Top of Records shown
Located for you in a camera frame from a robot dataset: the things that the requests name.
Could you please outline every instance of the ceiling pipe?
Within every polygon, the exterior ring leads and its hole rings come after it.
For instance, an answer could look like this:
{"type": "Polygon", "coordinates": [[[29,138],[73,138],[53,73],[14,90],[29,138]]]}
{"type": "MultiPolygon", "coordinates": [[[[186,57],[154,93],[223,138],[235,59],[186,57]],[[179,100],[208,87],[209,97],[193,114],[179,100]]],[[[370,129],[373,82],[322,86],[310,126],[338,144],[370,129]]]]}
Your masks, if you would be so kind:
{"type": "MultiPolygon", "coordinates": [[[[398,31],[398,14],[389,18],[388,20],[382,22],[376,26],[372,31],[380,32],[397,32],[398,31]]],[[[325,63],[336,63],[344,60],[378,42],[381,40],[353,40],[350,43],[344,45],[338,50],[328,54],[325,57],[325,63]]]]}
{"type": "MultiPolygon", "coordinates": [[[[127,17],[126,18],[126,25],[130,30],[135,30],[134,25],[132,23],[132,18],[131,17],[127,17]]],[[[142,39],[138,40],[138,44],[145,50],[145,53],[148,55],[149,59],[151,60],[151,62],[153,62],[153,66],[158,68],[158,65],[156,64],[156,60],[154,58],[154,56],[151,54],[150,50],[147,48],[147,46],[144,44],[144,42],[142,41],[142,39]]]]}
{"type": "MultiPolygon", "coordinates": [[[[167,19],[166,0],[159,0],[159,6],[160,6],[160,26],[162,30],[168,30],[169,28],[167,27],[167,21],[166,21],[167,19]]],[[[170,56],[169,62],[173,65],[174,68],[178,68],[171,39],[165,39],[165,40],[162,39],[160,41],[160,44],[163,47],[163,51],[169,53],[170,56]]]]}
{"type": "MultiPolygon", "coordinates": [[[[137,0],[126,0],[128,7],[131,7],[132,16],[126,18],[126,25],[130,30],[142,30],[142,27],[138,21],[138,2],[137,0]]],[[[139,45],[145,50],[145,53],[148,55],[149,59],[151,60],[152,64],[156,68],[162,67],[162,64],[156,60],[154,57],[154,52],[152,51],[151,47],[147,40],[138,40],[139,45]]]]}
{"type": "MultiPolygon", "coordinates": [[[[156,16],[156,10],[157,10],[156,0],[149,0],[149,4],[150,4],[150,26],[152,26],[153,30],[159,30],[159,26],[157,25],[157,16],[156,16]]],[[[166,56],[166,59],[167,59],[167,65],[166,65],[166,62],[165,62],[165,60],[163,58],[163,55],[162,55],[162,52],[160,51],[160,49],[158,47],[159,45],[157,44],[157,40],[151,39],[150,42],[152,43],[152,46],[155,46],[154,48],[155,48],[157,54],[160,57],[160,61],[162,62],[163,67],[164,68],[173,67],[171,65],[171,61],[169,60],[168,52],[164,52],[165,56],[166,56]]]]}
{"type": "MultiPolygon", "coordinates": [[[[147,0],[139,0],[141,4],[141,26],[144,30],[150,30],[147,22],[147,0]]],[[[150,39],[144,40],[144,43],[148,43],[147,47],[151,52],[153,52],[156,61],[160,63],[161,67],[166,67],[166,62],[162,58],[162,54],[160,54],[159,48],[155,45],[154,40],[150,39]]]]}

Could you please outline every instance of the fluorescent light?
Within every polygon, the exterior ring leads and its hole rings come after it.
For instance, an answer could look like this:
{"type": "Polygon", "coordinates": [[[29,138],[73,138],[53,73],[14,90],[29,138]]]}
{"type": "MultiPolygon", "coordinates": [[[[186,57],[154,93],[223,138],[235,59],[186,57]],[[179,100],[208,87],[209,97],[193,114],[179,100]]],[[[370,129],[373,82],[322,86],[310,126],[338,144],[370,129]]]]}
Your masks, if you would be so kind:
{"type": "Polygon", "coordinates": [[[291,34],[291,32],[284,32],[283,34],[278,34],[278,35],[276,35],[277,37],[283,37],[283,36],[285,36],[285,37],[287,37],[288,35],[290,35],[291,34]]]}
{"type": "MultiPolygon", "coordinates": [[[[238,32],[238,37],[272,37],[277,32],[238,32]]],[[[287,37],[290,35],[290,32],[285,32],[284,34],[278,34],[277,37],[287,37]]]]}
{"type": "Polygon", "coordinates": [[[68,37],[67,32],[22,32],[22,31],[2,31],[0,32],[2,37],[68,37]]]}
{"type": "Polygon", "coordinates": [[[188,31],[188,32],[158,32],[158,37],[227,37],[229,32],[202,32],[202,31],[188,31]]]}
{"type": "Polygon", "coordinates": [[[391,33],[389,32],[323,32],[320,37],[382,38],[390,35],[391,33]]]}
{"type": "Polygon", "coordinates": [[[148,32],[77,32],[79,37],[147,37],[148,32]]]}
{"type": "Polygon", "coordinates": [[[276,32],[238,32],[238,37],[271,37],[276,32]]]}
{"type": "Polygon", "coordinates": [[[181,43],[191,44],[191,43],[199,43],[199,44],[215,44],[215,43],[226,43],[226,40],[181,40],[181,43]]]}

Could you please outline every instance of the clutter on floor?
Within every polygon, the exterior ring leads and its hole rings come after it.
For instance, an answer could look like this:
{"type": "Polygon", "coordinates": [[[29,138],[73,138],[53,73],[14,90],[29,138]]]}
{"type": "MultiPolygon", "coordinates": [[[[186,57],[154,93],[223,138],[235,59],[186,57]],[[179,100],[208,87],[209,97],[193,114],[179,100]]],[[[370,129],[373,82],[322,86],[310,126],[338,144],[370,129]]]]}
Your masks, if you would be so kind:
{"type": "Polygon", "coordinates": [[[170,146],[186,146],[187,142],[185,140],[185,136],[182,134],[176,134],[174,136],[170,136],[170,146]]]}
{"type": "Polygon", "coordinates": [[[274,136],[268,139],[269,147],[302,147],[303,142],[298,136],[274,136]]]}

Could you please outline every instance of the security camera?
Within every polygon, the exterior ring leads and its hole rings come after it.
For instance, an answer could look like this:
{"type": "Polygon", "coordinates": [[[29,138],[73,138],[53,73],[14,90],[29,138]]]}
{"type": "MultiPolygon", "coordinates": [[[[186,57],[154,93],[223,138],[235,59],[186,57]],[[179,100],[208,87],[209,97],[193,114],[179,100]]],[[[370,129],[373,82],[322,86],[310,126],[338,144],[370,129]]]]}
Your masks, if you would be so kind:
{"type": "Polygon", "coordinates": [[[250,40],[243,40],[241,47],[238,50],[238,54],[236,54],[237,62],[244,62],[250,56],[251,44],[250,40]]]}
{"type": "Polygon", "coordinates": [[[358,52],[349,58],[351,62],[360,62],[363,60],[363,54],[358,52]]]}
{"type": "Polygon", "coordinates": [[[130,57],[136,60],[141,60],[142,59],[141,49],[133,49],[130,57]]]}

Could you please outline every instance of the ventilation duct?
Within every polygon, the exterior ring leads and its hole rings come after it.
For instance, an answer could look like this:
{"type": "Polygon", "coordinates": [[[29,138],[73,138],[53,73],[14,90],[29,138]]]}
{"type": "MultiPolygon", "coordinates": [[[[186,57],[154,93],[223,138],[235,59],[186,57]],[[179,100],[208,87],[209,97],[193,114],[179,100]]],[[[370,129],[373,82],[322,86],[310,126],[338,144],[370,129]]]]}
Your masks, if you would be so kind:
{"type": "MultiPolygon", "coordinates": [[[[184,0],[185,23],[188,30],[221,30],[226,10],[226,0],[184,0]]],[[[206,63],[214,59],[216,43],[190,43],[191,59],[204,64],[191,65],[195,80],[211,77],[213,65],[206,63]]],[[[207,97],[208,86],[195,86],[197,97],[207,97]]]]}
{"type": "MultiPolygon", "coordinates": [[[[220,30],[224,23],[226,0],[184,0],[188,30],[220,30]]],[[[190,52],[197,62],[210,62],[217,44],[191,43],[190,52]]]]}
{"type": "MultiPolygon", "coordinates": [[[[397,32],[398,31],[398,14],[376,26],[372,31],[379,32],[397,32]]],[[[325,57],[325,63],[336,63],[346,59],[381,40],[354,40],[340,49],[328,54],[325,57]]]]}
Bottom of Records shown
To do: Whenever a line of the listing above holds the string "camera", include it in the count, and report only the final number.

Reply: 2